Assignment 5¶

Author: Yu Jin Goh (yujing)

1. Classification Model¶

Test Accuracy on best model: 97.06%

GT Class	Prediction	Interpretation
Chair	Chair	Correctly Predicted
Vase	Vase	Correctly Predicted
Lamp	Lamp	Correctly Predicted
Chair	Lamp	The object is quite tall relative to the width compared to other chairs and so the network predicted a lamp rather than a vase
Vase	Lamp	The object here has a small base and a big head, which looks more like a lamp than a vase
Lamp	Vase	The object has a box like shape and so it could be predicted like a vase rather than a lamp

2. Segmentation Model¶

Test Accuracy on best model: 90.78%

Visualize segmentation results of at least 5 objects (including 2 bad predictions) with corresponding ground truth, report the prediction accuracy for each object, and provide interpretation in a few sentences.

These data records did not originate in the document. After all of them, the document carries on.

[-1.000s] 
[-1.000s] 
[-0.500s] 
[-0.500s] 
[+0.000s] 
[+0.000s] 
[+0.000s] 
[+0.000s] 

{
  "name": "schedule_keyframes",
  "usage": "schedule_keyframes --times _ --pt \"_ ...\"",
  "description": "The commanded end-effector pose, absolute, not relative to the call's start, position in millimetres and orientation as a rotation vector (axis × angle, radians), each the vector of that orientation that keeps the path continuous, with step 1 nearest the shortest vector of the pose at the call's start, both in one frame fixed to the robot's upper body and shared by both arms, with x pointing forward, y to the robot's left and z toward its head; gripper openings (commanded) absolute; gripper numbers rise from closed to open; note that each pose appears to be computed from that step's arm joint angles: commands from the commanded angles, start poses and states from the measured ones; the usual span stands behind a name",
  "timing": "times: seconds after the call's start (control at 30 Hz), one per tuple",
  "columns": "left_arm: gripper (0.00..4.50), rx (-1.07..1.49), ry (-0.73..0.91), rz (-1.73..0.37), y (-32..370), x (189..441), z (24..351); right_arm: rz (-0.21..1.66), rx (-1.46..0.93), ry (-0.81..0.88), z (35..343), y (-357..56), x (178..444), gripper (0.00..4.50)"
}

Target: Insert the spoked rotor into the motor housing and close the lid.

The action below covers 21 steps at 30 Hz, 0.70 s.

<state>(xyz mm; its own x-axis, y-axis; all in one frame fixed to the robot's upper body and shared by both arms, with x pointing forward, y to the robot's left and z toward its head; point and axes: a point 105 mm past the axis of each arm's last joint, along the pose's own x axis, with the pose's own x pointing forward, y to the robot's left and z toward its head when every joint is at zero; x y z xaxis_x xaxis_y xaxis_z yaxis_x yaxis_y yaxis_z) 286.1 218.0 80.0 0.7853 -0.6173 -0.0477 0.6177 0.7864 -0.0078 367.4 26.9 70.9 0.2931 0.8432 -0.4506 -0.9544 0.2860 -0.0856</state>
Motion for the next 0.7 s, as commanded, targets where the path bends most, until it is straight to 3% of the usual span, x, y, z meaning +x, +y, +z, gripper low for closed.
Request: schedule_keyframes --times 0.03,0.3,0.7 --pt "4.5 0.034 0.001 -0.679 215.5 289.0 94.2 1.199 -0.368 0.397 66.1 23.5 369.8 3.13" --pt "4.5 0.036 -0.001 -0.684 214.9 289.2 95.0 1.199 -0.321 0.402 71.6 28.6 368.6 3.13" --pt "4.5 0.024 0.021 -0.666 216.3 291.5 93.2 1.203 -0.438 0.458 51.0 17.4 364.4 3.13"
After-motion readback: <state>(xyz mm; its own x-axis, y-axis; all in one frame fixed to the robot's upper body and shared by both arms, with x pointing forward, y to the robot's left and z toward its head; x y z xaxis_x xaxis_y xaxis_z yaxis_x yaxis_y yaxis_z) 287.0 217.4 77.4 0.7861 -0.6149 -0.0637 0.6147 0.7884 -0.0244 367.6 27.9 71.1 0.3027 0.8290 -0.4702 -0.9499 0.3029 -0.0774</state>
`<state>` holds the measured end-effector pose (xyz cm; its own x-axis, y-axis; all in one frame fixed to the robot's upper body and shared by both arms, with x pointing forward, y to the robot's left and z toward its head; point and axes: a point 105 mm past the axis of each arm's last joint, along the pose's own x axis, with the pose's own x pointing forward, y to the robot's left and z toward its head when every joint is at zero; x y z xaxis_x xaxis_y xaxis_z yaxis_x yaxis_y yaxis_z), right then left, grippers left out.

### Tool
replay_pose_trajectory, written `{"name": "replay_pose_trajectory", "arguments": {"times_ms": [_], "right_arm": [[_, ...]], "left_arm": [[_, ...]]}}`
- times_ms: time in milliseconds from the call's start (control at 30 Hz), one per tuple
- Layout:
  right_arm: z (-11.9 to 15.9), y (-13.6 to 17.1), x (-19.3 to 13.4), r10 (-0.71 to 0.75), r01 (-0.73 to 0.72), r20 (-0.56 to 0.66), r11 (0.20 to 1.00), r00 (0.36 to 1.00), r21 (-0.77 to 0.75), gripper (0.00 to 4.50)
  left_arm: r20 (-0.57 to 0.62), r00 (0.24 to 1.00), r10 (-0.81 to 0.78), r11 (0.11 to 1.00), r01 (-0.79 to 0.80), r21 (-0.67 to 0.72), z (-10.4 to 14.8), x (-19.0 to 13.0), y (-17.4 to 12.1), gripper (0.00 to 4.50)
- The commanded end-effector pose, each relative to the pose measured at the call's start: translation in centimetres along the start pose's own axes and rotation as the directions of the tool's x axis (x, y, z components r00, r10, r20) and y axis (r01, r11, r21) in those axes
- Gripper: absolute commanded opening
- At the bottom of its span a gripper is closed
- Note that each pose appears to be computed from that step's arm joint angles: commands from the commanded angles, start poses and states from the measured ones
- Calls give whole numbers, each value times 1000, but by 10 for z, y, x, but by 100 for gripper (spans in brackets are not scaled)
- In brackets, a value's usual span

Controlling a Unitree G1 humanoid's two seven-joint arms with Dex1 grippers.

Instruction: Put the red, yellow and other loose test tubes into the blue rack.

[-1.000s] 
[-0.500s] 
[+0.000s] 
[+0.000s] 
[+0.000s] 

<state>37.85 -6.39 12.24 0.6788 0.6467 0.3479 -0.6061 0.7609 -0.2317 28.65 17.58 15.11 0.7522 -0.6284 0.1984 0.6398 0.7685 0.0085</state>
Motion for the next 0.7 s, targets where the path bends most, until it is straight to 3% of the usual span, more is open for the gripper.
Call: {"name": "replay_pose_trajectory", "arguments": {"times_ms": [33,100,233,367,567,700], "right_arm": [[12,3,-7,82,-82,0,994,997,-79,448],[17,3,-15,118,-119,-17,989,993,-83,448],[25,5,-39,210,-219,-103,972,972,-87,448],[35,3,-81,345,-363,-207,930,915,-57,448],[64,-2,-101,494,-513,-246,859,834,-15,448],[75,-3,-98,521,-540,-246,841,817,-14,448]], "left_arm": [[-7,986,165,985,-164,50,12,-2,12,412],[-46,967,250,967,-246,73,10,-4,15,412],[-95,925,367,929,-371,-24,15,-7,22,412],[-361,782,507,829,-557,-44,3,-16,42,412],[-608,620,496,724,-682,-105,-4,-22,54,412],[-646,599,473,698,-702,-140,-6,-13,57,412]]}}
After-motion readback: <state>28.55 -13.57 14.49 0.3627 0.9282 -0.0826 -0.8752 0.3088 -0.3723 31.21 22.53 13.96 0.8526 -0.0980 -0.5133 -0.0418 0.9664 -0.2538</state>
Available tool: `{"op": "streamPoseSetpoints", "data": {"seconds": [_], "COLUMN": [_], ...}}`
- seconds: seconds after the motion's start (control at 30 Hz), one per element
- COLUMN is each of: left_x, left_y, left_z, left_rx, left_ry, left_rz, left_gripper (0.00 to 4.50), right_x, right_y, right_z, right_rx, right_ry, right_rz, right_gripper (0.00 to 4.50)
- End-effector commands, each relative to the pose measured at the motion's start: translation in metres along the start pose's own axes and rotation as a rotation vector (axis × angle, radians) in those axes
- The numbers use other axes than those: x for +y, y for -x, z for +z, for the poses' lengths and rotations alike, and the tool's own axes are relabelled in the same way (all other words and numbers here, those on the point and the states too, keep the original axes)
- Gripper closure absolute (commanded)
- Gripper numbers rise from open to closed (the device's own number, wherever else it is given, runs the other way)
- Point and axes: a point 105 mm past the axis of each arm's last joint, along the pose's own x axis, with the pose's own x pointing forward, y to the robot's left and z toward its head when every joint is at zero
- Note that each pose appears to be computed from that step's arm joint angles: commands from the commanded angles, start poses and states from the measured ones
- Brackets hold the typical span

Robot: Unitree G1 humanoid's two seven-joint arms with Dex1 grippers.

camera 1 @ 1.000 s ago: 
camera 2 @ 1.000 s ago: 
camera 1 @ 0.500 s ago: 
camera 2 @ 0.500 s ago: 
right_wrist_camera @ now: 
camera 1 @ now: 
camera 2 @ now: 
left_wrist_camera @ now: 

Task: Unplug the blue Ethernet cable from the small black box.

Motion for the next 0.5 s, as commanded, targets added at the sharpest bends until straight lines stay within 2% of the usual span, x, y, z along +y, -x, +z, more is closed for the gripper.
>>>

Object Index	Prediction accuracy	Interpretation
562	99.77%	The shape of the chair is pretty close to a standard chair thus it is easy to segment out the cushion, legs and backrest
397	99.67%	The shape of the chair is pretty close to a standard chair thus it is easy to segment out the cushion, legs and backrest
505	99.58%	The shape of the chair is pretty close to a standard chair thus it is easy to segment out the cushion, legs and backrest
163	43.65%	The shape of the chair is not as similar to the standard chairs and also has a head rest adn leg rest. Thus, it is more difficult for the model to predict the segmentation correctly. It also seems that the model assumes that flat horizontal planes tend to correlate to the cushion segmentation as even the leg rest is segmented
255	47.10%	The model correctly segmented some parts of the arm rest, back rest and cushion but found it challenging to segment out other parts of the legs, cushion and arm rest. This is because the bottom half of the pointcloud is just a box in shape and it can be hard to disambuguiate between different parts when the geometry has minimal discontinuities
96	50.03%	Similar to the above, the model correctly segmented some parts of the arm rest, back rest and cushion but found it challenging to segment out other parts of the legs, cushion and arm rest. This is because the bottom half of the pointcloud is just a box in shape and it can be hard to disambuguiate between different parts when the geometry has minimal discontinuities. The pillow is also hard to segment out as it is not very common in the dataset.

3. Robustness Analysis¶

Rotation¶

Pitch Angle	Classification Accuracy	Segmentation Accuracy
0	97.06% (baseline)	90.78% (baseline)
15	96.22% (-0.84%)	87.01% (-3.77%)
30	92.02% (-5.04%)	78.44% (-12.34%)
45	72.61% (-24.45%)	70.86% (-19.92%)
60	62.11% (-34.95%)	63.70% (-27.08%)
90	67.15% (-29.91%)	57.84% (-32.94%)
180	32.63% (-64.43%)	36.47% (-54.31%)

From the experiments, we can see that our network is not robust to yaw rotation. The rotated pointclouds still represent the same object in a plausible pose, but we can see a large pdeccrease in performance with a 64.43% decrease in classification performance and 54.31% decrease in segmentation performance for a 180 degree yaw rotation. This is likely because the dataset has been canonicalized and simplified for point cloud prediction, thus the network is not robust to rotations. Even though a TNet was included for segmentation, it seems that we still need data augmentation to have the network learn more robust features to handle transformations.

Number of Points¶

Number of Points	Classification Accuracy	Segmentation Accuracy
10000	97.06% (baseline)	90.78% (baseline)
5000	96.53% (-0.53%)	90.75% (-0.03%)
2000	96.53% (-0.53%)	90.57% (-0.21%)
1000	96.22% (-0.84%)	89.67% (-1.11%)
500	95.91% (-1.15%)	88.40% (-2.38%)
100	93.39% (-3.67%)	81.73% (-9.05%)

It seems that the networks are generally robust to a decrease in number of point samples with performance degrading 0.84% for classification tasks and 1.11% for segmentation tasks when the number of points were decreased by 10x to 1000 points. We can also see that the number of points affects segmentation more with lesser point samples in more extreme cases. When the number of point samples is decreased 100x to 100 points, classification performance drops 3.67% and segmentation performance drops 9.05%. This is likely because the local point features matter more for segmentation than classification.